It is important to point out that many older stoves utilize pilot lights for lighting up the burners. We do not analyze these stoves in detail in this article. Either way, the first thing you should do if your pilot light burner is not lighting is to check if the pilot light is lit.
WARNING! Make sure to unplug your appliance and turn off the gas supply before disassembling it.
Common Problems with Burners on KitchenAid Stoves
If the spark module is making a clicking sound and you can hear the sound of the gas flow, you may have to check the burner itself. Sometimes, especially when it comes to older KitchenAid appliances, a misplaced burner or a misplaced lid will prevent the electrode from producing a spark. In this case, you can simply check if the burner is seated properly and if the lid is located in the exact position where it should be.

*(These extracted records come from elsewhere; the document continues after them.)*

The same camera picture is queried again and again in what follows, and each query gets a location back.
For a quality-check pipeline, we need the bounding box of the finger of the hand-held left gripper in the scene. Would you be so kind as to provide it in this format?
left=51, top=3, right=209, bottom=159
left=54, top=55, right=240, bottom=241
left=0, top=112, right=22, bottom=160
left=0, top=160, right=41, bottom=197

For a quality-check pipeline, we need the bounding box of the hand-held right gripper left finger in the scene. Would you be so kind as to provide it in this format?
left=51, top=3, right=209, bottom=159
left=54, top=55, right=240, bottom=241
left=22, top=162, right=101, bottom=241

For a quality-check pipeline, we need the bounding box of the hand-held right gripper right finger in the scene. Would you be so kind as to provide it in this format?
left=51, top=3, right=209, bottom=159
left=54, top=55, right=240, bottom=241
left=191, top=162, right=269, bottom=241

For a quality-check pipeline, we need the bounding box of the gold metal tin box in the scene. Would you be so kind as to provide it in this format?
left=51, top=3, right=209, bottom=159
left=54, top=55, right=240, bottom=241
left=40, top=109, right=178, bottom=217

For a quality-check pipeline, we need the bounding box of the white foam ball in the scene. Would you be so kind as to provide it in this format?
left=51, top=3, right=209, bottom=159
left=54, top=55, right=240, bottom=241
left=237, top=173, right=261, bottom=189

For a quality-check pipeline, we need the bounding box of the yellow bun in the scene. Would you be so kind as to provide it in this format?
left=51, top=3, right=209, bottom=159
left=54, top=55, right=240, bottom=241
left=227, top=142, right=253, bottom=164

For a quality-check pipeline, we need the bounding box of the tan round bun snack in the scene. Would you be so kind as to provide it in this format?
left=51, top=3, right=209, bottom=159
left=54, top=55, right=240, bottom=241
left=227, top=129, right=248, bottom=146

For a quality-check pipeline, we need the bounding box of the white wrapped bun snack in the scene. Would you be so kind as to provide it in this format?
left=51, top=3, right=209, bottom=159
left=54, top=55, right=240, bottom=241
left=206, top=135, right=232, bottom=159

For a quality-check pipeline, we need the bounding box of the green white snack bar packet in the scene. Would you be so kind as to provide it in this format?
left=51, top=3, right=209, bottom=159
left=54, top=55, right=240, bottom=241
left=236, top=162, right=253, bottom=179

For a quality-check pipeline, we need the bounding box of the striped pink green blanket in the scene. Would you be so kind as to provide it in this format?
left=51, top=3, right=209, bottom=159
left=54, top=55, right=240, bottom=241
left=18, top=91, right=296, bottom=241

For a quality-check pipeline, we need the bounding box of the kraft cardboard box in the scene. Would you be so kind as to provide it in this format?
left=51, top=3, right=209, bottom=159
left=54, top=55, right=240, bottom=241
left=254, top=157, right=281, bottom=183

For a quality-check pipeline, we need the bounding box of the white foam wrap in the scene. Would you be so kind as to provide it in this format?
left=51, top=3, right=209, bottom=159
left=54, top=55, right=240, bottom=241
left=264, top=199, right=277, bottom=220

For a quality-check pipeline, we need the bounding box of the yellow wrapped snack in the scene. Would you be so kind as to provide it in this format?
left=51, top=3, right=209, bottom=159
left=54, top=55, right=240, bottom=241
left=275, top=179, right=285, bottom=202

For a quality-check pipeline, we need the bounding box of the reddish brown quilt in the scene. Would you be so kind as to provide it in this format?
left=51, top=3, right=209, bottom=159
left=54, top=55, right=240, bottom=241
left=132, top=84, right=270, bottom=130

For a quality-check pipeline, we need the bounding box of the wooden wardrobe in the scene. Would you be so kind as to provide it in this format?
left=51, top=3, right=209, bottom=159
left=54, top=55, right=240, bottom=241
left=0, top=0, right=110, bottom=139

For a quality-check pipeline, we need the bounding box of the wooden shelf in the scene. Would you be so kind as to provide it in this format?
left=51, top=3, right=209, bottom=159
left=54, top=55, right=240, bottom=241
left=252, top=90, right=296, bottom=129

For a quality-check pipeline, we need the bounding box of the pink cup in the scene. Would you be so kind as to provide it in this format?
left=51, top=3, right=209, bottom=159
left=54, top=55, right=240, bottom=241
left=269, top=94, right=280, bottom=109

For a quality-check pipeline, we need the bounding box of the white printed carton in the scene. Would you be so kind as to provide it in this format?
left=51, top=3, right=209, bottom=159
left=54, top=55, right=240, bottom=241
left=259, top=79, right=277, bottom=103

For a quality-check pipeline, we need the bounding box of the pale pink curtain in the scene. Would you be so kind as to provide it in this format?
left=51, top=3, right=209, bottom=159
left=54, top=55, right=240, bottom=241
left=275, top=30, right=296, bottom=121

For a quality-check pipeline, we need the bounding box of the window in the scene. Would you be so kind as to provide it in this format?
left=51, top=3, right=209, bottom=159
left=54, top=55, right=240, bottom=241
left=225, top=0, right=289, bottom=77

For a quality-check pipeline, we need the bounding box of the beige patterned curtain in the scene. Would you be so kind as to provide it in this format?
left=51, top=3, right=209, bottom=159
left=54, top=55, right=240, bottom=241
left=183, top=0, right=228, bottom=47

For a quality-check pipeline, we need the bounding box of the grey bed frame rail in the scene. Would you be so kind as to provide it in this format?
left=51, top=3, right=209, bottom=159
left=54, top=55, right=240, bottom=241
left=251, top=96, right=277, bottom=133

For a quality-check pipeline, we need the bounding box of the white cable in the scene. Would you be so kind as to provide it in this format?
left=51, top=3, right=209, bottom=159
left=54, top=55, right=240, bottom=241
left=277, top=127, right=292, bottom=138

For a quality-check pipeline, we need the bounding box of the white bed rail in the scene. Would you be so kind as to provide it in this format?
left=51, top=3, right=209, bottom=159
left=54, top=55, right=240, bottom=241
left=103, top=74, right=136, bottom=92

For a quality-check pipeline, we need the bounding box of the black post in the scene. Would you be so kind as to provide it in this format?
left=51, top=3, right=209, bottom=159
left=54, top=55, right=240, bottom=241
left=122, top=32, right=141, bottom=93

If your electrode fails to produce a spark, the problem can be more difficult to diagnose. It is generally recommended to call a professional technician, but it is still possible to conduct a repair on your own.
Problems in the Spark Ignition System
A spark ignition system consists of two stages. The spark module generates high voltage current that is needed for producing a spark. A spark electrode is located close to the gas flow. Spark module sends high voltage current to the electrode in order to produce continuous sparks at the rate of 2-4 sparks per second.
If the spark is too weak or not continuous, there may be a defect in your spark module. Make sure to check the electrode before replacing the spark module, especially in case there are no visible signs of damage on the spark module itself.
Visually examine the electrode and make sure it is free from the food debris and residue that prevent the electrode from forming a spark. Test electrode’s connection to the spark module with the multimeter.
Problems with the Glow Bar Igniter
Some modern stoves, ovens or cooktops use glow bar instead of the spark module in order to light the gas. If your glow bar is glowing with dull red color whenever you turn it on but remains cold and fails to light the gas you probably have to replace your glow bar igniter.
Control Board Malfunction
One of the most complex issues to diagnose and repair is a fault in the control board. If all other parts of the igniter work flawlessly and there are no problems with the gas supply the problem may be related to faulty controls or the control board. In this case, it is recommended to visually examine the board and see if there are any signs of burn or physical damage.